When Rembrandt moved to Amsterdam in the early 1930s he began painting portraits for wealthy merchants, and the Leiden collection contains four exemplary portraits and tronies produced during those years including ‘Young Girl in a Gold-Trimmed Cloak’ and ‘Portrait of a Man in a Red Coat’.
We are used to seeing Rembrandt in isolation – in solo exhibitions all over the world, and it is truly interesting to see, in this exhibition, the quite classical background of contemporary art during Rembrandt’s lifetime. The Rembrandts on display are not the world’s most famous, but they reveal another, less familiar side of Rembrandt.

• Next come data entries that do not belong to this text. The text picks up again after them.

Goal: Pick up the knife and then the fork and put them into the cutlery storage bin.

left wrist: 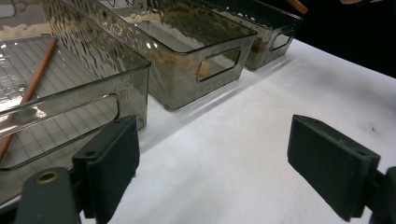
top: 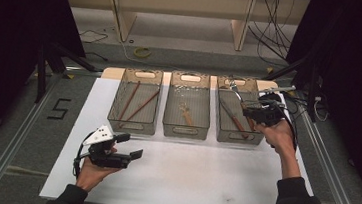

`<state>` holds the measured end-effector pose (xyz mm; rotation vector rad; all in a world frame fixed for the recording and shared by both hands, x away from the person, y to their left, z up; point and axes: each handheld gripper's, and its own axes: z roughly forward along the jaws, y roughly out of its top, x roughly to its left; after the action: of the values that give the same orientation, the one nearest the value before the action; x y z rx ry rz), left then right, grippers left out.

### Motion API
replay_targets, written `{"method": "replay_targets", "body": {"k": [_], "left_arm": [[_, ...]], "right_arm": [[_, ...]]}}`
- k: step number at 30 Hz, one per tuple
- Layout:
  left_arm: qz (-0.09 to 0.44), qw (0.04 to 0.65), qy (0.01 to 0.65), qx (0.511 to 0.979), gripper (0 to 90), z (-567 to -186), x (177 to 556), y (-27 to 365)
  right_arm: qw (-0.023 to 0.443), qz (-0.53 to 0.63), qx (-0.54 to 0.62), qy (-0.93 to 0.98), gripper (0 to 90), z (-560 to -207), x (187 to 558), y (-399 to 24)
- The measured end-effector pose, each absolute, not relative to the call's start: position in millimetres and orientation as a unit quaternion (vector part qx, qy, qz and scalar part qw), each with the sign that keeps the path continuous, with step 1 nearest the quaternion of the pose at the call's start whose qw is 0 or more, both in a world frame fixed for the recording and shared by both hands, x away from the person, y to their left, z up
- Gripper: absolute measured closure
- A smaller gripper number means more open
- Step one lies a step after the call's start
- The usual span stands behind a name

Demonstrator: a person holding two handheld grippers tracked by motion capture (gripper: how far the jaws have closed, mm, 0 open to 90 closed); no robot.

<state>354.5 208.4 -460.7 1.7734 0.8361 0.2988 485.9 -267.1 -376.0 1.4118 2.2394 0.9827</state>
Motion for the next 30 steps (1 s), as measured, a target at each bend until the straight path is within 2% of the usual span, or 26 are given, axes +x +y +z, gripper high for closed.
{"method": "replay_targets", "body": {"k": [14,30], "left_arm": [[0.126,0.548,0.354,0.747,16.4,-460.4,354.5,209.4],[0.125,0.548,0.354,0.747,16.4,-460.7,354.7,209.2]], "right_arm": [[0.153,0.319,0.510,0.784,77.4,-383.0,510.3,-257.9],[0.152,0.292,0.530,0.781,77.3,-394.6,521.0,-264.0]]}}
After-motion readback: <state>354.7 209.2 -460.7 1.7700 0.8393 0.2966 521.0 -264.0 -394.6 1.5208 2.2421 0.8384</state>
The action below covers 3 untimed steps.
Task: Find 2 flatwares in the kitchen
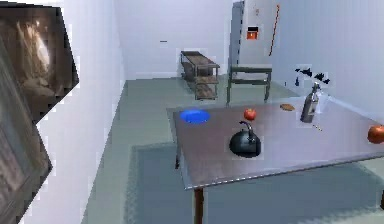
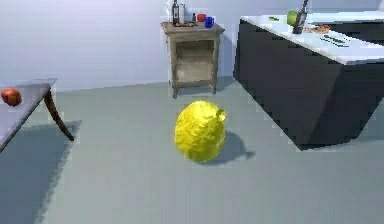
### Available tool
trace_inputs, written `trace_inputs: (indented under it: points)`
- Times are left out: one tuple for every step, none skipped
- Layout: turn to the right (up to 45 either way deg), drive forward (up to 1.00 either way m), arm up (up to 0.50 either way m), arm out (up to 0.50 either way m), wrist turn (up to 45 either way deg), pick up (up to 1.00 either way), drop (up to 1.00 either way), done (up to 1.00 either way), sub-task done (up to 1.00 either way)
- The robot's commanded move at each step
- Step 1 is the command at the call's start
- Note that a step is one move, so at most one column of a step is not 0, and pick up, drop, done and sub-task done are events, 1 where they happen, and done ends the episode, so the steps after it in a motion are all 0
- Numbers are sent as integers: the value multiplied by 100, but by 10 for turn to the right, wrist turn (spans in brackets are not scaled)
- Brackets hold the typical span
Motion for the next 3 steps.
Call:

‘Minerva in Her Study’ painted in 1635 reveals that Rembrandt was a highly skilled draftsman and colourist before he became the oil painting psychoanalyst of human kind. His technique, at 29 was quite in line with that of his Dutch hyper realists – amazing attention to detail, although the painting is perhaps a little too honest and unflattering. The painting shows the same complete mastery of the portrayal of texture, light and detail attention to detail as can be seen in Rembrandt’s colleague Jan Lievan’s ‘Boy in a Cape and Turban’ painted in 1631, and yet is somewhat freer in brush strokes an, expression and subject matter.
The exhibition hosts a number of other prominent Dutch painters of the time, and in this the exhibition shows the fallacies of studying art from art history books alone. Art history books, (and national galleries) tend to hop from one great master at a time and fail to provide adequate context. If you want to see with your own two eyes the kind of artistic environment Rembrandt was working in, visit this exhibition. It helped me grasp the full extent of Rembrandt’s bravery, audacity and sheer genius.